Эвелин закатила глаза.
– Это точно.
– Я имела в виду, там можно встретить того, с кем будет весело и интересно, а не опасно.
Например, с Амароком. До Лоррейн наверняка дошли какие-то слухи о них. А может, и нет. Как и многие другие сотрудники Ганноверского дома, Лоррейн жила в Анкоридже, а в Хиллтоп приезжала лишь на работу и не общалась с местными жителями.
– Нет никаких гарантий.
– Могли бы взять с собой Гленна.
Гленн Уиткомб, один из надзирателей, взял шефство над ними обеими, как, впрочем, и над другими женщинами, работавшими в Ганноверском доме. Если имелась такая возможность, он провожал их за ворота тюрьмы, помогал донести что-то тяжелое или счистить с машины снег.
– Гленн, как и вы, уезжает на машине домой, – сказала Эвелин. – Ему не нужно оставаться здесь, в Хиллтопе, дольше, чем того требует его работа.
– Почему нет? Зачем ему спешить домой? К кому? К его замужней сестре? Ему тоже нужно найти свою вторую половинку.
– Когда-нибудь он непременно кого-то встретит.
И все же их дружба исключалась. Эвелин чувствовала, что Гленн восхищен ею, и понимала, что должна быть осмотрительной. Дружеские отношения с охранником были бы проявлением непрофессионализма и могли подорвать ее авторитет среди коллег и пациентов.

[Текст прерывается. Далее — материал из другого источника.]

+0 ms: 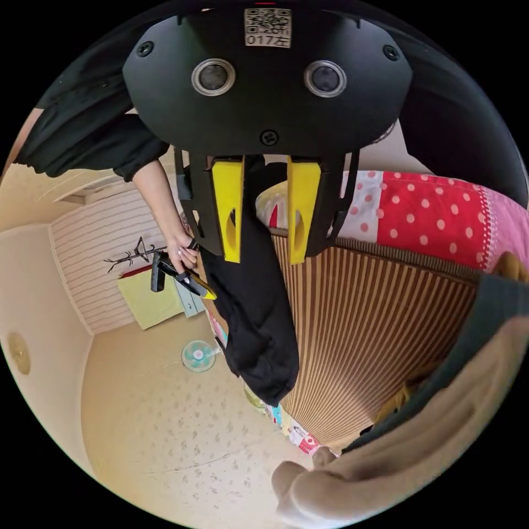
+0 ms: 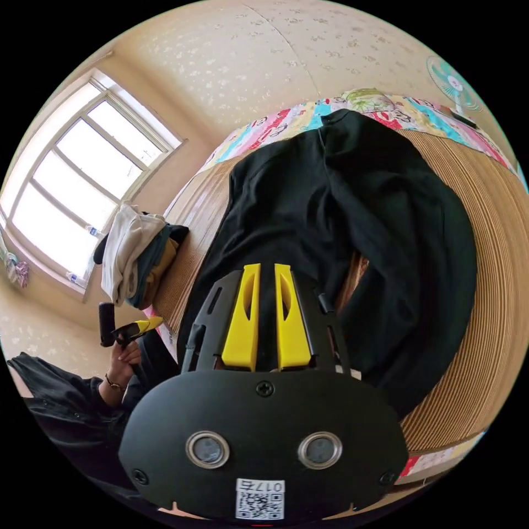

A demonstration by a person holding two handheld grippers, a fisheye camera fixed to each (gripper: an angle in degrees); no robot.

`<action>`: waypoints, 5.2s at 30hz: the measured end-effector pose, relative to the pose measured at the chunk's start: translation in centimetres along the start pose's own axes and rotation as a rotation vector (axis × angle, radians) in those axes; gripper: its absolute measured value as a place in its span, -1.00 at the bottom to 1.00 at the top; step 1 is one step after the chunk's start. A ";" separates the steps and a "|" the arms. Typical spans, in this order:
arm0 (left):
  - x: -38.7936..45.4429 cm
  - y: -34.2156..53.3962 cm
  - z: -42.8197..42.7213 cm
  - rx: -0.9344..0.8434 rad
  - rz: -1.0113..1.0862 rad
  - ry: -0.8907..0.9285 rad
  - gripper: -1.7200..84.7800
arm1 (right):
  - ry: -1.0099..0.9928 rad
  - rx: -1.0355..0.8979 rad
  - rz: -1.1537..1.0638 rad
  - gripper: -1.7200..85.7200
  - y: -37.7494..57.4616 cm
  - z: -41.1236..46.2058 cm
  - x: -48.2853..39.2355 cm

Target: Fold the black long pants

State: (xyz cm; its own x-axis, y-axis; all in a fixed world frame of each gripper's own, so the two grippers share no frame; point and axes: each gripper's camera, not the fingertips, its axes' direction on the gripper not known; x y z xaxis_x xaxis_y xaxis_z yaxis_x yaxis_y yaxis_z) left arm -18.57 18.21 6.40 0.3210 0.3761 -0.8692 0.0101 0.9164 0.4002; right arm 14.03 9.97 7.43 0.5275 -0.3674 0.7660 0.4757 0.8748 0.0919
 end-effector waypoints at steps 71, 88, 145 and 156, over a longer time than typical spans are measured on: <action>11.9 -22.7 36.7 0.016 0.415 -1.063 -0.95 | 0.435 0.073 0.148 -0.90 -18.2 4.7 7.4; 10.1 -2.9 17.0 -0.028 0.288 -0.582 -0.87 | 0.188 0.114 0.085 -0.87 -2.7 -10.5 0.4; 15.6 3.7 17.6 -0.523 0.224 0.249 -0.59 | -0.790 0.040 -0.050 -0.90 21.6 -27.5 5.7; 13.6 0.8 18.8 -0.542 0.298 0.187 -0.97 | -0.707 -0.220 -0.348 -0.86 14.3 -20.8 2.4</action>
State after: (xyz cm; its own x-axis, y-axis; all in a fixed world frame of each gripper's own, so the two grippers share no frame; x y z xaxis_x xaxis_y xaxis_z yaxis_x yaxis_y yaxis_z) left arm 3.55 21.49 0.39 0.0648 0.5978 -0.7990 -0.5493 0.6898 0.4716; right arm 36.73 15.06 -2.67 -0.2094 -0.2563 0.9436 0.6964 0.6383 0.3280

– Да ладно, – сказала Лоррейн. – Когда-нибудь вам придется преодолеть прошлое.
По сути, она повторила Эвелин ее же слова.
– Я давно примирилась с моим прошлым. И вполне счастлива, – ответила она, зная, что в душе носит еще больший шрам, чем тот, что у нее на шее.
После того жуткого случая она почти десять лет лечила тело и душу.
– Вы решили оставаться до конца своей жизни одна? – напрямик спросила Лоррейн.
Внезапно ощутив голод, Эвелин вытащила из пакета морковку. Может, если она что-то съест, то обретет второе дыхание.